▶ What needs to be done:
The listing below holds a line with "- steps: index" and a later line with "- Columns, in". Write out those two lines and every line between them, exactly, and nothing else.

BEGIN Given information

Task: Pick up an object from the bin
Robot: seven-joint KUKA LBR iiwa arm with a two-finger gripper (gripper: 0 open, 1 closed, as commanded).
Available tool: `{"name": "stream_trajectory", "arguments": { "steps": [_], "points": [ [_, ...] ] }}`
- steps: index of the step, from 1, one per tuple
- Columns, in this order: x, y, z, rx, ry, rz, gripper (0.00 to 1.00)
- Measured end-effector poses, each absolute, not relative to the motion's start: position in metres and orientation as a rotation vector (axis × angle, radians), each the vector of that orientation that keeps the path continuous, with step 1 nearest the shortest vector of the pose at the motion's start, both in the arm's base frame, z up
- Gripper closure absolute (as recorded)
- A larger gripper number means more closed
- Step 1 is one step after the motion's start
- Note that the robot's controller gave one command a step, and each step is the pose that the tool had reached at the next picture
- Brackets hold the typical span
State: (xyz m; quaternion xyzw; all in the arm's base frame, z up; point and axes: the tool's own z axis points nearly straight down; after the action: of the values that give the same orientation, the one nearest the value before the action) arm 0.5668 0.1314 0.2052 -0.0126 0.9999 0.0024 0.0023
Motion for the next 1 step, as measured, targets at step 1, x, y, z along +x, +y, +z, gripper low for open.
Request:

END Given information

▶ Written reply:
- steps: index of the step, from 1, one per tuple
- Columns, in this order: x, y, z, rx, ry, rz, gripper (0.00 to 1.00)

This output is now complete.